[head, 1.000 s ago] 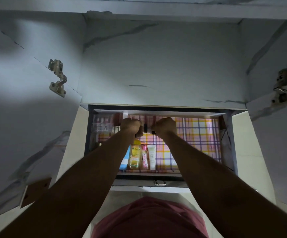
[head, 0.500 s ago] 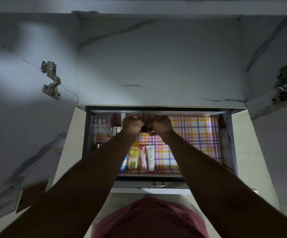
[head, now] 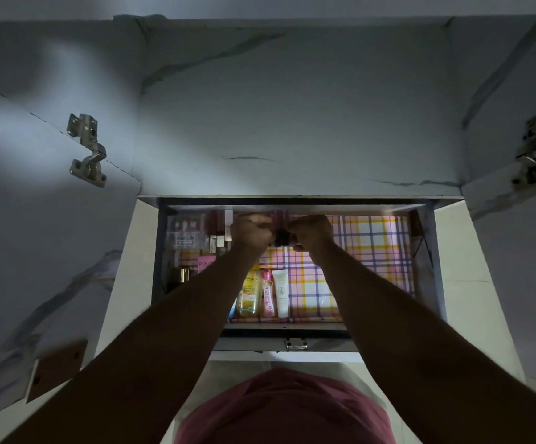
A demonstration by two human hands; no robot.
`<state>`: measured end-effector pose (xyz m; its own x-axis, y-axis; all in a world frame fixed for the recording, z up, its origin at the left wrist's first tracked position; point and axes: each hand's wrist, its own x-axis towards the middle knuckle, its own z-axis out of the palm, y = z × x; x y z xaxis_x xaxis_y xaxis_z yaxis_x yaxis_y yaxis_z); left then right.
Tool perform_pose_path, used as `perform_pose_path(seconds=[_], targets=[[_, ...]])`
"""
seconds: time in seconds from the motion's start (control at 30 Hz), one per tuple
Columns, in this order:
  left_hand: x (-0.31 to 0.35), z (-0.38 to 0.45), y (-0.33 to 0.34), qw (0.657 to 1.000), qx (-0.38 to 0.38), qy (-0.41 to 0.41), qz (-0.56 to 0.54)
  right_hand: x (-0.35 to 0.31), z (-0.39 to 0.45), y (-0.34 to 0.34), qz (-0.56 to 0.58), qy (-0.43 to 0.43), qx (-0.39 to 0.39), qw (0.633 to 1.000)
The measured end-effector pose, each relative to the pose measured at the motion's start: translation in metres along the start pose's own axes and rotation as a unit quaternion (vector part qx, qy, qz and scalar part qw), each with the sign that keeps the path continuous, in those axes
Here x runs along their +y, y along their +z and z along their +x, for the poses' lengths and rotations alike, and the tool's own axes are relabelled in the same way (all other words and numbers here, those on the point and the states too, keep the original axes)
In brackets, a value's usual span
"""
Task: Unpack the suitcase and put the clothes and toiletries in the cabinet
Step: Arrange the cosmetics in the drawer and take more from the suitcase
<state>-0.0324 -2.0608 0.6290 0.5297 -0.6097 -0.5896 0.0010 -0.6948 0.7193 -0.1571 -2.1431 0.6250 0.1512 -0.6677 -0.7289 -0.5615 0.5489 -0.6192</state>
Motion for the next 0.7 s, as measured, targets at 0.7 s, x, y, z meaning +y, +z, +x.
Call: perform_pose_path(seconds=[0.7], targets=[[-0.001,-0.008,-0.011,0.994,-0.092,0.007,0.058,0.015,0.005,0.019,-0.066,-0.101,-0.011,0.993]])
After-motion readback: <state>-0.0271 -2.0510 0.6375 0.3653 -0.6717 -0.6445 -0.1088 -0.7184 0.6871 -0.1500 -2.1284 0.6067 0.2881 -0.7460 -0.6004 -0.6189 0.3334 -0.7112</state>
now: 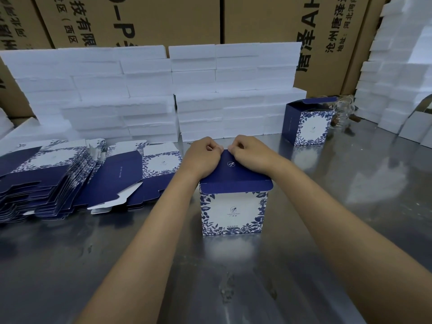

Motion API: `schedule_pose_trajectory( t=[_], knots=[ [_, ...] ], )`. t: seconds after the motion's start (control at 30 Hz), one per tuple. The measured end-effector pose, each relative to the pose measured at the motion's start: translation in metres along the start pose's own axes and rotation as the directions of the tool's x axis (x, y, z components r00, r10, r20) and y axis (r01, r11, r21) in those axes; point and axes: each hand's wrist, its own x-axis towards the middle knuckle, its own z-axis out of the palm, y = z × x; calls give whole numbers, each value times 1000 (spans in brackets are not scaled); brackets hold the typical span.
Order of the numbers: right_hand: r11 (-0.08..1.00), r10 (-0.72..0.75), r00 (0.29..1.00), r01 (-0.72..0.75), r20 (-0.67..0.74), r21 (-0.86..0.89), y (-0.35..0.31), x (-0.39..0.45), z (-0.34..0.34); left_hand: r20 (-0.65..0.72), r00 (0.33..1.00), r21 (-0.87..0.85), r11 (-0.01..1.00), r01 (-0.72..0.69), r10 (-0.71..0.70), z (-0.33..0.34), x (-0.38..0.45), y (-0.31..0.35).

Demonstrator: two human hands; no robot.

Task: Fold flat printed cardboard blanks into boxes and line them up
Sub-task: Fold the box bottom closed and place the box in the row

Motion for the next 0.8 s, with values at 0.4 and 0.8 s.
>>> schedule_pose_trajectory(
  t=[0.4,0.8],
  knots=[
    [992,127,988,-128,-88,-5,-3,-10,-3,-39,993,46,993,111,-109,-2,-3,-3],
    [968,-46,968,-18,-246,-251,-3,-14,-3,-58,994,45,995,91,-88,0,-8,1]
  ],
)
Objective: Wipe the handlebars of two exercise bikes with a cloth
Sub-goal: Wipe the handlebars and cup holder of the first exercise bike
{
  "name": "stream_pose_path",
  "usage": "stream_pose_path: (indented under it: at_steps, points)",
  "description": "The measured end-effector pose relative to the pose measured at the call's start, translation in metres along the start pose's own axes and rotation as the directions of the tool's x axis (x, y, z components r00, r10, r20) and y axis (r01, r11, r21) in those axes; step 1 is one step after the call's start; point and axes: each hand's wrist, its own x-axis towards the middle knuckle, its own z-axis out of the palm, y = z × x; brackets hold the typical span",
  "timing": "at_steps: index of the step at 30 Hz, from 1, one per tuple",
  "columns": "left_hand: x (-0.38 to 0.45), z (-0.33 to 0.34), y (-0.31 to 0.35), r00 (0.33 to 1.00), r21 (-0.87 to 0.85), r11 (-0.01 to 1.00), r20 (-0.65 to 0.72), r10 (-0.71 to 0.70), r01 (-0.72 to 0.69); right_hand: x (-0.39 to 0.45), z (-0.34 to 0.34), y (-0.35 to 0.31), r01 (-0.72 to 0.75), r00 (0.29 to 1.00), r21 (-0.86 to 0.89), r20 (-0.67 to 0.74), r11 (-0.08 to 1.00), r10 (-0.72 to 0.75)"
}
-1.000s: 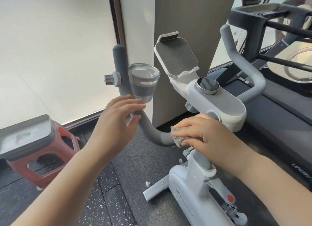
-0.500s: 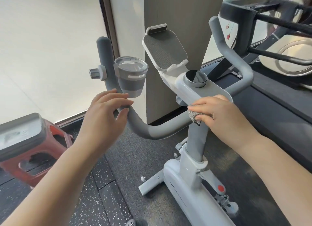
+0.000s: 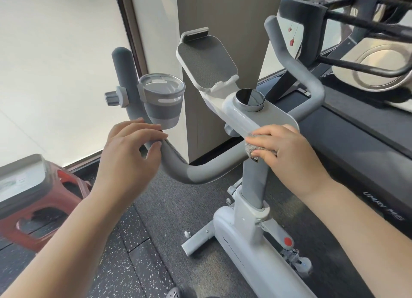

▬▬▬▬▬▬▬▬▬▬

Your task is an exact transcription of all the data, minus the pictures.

Exercise result:
[head, 1.000 s ago] 
[head, 0.500 s ago] 
[head, now] 
A demonstration by two human hands; no robot.
`<state>`: measured end-effector pose (xyz m; its own x-axis, y-axis; all in a world frame fixed for the recording, z up, its origin at the left wrist's first tracked position; point and axes: each hand's wrist, its own x-axis towards the middle knuckle, its own z-axis out of the palm, y = z × x; x y z xaxis_x xaxis_y xaxis_z yaxis_x yaxis_y yaxis_z); left then right.
Tool perform_pose_path, used as `perform_pose_path(seconds=[_], targets=[[_, ...]])`
"""
seconds: time in seconds from the motion's start (control at 30 Hz), one per tuple
Columns, in this order:
  left_hand: x (-0.31 to 0.35), z (-0.38 to 0.45), y (-0.33 to 0.34), qw (0.657 to 1.000), qx (-0.38 to 0.38), qy (-0.41 to 0.41), qz (-0.56 to 0.54)
  right_hand: x (-0.35 to 0.31), z (-0.39 to 0.45), y (-0.34 to 0.34), qz (-0.56 to 0.58), qy (-0.43 to 0.43), qx (-0.39 to 0.39), qw (0.633 to 1.000)
The measured end-effector pose, each relative to the pose measured at the motion's start: translation in metres along the start pose's own axes and rotation as a unit quaternion (vector part qx, qy, qz and scalar part qw), each with the sign that keeps the path continuous, in those axes
Here x runs along their +y, y along their +z and z along their +x, for the poses' lengths and rotations alike, and the tool's own axes are relabelled in the same way (all other words and numbers here, those on the point and the states too, keep the original axes)
In brackets, a value's usual span
"""
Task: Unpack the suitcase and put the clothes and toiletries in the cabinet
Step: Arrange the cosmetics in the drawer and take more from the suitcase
<state>-0.0324 -2.0608 0.6290 0.5297 -0.6097 -0.5896 0.0010 -0.6948 0.7193 -0.1571 -2.1431 0.6250 0.1512 -0.6677 -0.7289 -0.5615 0.5489 -0.6192</state>
Motion for the next 0.7 s, as measured, targets at 0.7 s, x, y, z meaning +y, +z, +x.
Call: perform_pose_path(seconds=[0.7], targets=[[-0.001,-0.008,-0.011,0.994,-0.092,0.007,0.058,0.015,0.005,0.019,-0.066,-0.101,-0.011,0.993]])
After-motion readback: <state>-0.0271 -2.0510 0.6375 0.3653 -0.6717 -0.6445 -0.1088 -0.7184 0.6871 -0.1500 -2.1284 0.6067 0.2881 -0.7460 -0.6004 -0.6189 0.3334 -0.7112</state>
now: 

Motion API: `schedule_pose_trajectory( t=[_], knots=[ [_, ...] ], )`. t: seconds after the motion's start (control at 30 Hz), one per tuple. The measured end-effector pose, each relative to the pose measured at the motion's start: translation in metres along the start pose's own axes and rotation as the directions of the tool's x axis (x, y, z components r00, r10, r20) and y axis (r01, r11, r21) in those axes; point and axes: each hand's wrist, its own x-axis towards the middle knuckle, its own z-axis out of the palm, y = z × x; calls give whole numbers, each value times 1000 (spans in brackets are not scaled); brackets hold the typical span.
Order of the numbers: right_hand: r11 (-0.08..1.00), r10 (-0.72..0.75), r00 (0.29..1.00), r01 (-0.72..0.75), r20 (-0.67..0.74), r21 (-0.86..0.89), y (-0.35..0.31), x (-0.39..0.45), z (-0.34..0.34); left_hand: r20 (-0.65..0.72), r00 (0.33..1.00), r21 (-0.87..0.85), r11 (-0.01..1.00), r01 (-0.72..0.69), r10 (-0.71..0.70), z (-0.33..0.34), x (-0.38..0.45), y (-0.31..0.35).

Demonstrator: two human hands; no robot.

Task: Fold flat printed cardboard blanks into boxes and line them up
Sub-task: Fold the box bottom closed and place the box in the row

Motion for the next 0.8 s, with values at 0.4 and 0.8 s.
>>> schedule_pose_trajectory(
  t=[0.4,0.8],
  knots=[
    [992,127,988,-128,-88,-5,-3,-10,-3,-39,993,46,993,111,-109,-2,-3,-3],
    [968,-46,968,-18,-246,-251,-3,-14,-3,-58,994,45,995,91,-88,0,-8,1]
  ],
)
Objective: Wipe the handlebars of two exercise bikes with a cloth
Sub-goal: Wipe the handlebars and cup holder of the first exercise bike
{
  "name": "stream_pose_path",
  "usage": "stream_pose_path: (indented under it: at_steps, points)",
  "description": "The measured end-effector pose relative to the pose measured at the call's start, translation in metres along the start pose's own axes and rotation as the directions of the tool's x axis (x, y, z components r00, r10, r20) and y axis (r01, r11, r21) in those axes; step 1 is one step after the call's start; point and axes: each hand's wrist, its own x-axis towards the middle knuckle, its own z-axis out of the palm, y = z × x; brackets hold the typical span",
  "timing": "at_steps: index of the step at 30 Hz, from 1, one per tuple",
  "columns": "left_hand: x (-0.38 to 0.45), z (-0.33 to 0.34), y (-0.31 to 0.35), r00 (0.33 to 1.00), r21 (-0.87 to 0.85), r11 (-0.01 to 1.00), r20 (-0.65 to 0.72), r10 (-0.71 to 0.70), r01 (-0.72 to 0.69); right_hand: x (-0.39 to 0.45), z (-0.34 to 0.34), y (-0.35 to 0.31), r01 (-0.72 to 0.75), r00 (0.29 to 1.00), r21 (-0.86 to 0.89), r20 (-0.67 to 0.74), r11 (-0.08 to 1.00), r10 (-0.72 to 0.75)"
}
-1.000s: 
-0.500s: 
+0.000s: 

That finishes the answer to the exercise.